[TASK TO COMPLETE]
Please state how many lines of the data below contain the word "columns", offering nothing besides the number.

<<<<

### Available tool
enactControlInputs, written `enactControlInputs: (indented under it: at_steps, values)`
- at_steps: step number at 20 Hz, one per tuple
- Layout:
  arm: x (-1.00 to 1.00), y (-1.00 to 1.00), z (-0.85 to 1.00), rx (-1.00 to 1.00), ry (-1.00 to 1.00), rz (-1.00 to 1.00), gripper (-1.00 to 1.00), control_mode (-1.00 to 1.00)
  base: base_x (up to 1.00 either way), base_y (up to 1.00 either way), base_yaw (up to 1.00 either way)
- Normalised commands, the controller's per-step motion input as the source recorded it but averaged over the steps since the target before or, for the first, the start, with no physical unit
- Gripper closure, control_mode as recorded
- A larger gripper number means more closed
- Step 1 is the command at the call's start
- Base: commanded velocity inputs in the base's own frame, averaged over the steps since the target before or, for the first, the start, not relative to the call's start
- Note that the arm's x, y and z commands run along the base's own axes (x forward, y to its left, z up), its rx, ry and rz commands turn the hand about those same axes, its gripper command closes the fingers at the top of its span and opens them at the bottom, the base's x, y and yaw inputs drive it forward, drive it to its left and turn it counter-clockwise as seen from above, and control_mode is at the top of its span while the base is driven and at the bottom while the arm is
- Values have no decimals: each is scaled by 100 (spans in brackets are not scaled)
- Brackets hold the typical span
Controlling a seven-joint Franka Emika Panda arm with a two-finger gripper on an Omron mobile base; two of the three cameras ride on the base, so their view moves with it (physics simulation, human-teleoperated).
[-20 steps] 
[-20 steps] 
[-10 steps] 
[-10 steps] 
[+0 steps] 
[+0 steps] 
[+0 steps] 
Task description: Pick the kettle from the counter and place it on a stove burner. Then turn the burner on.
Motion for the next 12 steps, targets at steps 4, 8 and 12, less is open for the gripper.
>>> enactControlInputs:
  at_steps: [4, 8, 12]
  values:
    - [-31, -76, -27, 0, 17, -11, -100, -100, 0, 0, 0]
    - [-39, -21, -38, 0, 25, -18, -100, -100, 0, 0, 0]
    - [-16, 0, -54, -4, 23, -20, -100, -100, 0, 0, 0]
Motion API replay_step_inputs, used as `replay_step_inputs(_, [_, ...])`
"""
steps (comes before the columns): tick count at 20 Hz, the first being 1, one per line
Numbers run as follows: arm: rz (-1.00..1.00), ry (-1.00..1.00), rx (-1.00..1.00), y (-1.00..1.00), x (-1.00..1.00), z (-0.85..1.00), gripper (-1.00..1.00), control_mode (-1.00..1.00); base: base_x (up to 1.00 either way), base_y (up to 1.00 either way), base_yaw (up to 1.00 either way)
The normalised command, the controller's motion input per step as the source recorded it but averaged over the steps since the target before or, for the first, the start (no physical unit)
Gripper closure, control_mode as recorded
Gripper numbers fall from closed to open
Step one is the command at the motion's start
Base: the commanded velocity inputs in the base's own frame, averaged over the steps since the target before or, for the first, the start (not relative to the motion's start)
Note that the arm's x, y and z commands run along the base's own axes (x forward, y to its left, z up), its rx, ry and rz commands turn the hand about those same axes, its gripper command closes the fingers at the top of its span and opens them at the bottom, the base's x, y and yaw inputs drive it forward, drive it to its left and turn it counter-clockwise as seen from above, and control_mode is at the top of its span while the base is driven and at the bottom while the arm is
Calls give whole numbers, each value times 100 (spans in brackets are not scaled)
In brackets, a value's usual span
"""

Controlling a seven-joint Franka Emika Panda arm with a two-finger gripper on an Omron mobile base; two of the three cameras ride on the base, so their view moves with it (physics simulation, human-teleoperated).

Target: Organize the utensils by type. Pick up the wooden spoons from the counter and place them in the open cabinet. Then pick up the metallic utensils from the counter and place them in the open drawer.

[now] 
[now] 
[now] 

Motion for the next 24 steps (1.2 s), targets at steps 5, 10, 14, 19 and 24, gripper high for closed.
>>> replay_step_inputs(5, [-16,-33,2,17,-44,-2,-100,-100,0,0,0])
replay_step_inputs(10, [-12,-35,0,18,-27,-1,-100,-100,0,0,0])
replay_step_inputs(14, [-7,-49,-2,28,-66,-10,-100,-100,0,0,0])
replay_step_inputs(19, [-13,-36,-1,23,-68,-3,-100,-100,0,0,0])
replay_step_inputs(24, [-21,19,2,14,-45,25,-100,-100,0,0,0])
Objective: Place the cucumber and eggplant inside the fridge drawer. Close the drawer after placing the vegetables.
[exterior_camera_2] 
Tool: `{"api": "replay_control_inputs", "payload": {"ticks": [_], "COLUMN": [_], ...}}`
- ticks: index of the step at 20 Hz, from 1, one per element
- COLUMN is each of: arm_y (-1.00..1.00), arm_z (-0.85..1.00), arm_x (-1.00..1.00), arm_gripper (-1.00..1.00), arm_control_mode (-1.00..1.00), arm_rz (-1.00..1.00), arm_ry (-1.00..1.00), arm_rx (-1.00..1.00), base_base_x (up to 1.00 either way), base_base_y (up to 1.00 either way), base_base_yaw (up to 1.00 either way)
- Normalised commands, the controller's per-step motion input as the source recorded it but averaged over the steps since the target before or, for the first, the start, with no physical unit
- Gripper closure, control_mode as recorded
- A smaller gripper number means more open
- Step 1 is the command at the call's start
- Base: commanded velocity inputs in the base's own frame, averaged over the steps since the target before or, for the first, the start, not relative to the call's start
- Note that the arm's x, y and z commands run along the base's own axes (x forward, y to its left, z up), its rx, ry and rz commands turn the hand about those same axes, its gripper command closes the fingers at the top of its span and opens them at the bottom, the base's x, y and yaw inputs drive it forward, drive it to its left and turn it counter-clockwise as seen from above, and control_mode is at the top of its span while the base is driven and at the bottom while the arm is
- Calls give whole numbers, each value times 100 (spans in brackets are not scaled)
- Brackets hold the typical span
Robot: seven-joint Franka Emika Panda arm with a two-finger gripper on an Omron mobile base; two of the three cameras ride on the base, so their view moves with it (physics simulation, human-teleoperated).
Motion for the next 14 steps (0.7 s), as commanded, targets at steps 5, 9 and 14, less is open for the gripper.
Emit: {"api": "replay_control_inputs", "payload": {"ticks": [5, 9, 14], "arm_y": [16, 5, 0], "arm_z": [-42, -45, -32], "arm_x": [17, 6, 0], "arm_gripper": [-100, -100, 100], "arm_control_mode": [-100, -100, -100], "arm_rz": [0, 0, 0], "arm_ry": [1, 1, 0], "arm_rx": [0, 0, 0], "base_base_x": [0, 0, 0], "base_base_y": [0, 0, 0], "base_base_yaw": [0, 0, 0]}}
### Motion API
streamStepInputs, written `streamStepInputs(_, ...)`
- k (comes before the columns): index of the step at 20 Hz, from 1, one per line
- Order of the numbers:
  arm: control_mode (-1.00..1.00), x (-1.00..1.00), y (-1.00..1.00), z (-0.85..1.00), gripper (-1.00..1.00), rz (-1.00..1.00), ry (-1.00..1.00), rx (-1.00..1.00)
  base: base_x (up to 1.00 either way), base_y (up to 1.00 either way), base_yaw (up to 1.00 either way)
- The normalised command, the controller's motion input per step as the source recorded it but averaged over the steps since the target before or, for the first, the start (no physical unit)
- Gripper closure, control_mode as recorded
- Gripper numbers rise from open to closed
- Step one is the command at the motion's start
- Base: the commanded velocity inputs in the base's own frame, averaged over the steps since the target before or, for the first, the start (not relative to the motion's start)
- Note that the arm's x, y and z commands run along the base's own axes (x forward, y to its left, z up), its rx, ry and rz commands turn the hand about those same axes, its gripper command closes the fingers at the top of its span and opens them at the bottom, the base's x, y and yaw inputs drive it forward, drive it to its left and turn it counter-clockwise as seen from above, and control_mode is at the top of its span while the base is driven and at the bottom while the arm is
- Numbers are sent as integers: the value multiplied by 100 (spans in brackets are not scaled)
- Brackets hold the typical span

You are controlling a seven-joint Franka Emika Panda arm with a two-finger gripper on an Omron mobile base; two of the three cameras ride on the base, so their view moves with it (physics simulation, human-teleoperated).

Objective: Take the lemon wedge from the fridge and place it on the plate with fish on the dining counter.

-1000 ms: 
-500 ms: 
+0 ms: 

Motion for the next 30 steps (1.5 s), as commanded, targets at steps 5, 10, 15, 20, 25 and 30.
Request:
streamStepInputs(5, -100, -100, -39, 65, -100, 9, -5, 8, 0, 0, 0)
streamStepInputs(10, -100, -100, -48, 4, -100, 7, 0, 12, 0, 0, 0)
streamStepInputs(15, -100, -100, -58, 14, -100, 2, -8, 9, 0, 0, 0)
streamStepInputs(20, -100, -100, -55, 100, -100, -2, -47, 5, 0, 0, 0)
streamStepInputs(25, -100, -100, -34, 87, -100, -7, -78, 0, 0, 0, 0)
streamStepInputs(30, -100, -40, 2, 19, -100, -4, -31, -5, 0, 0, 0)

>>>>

[RESPONSE TO THE EXERCISE]
2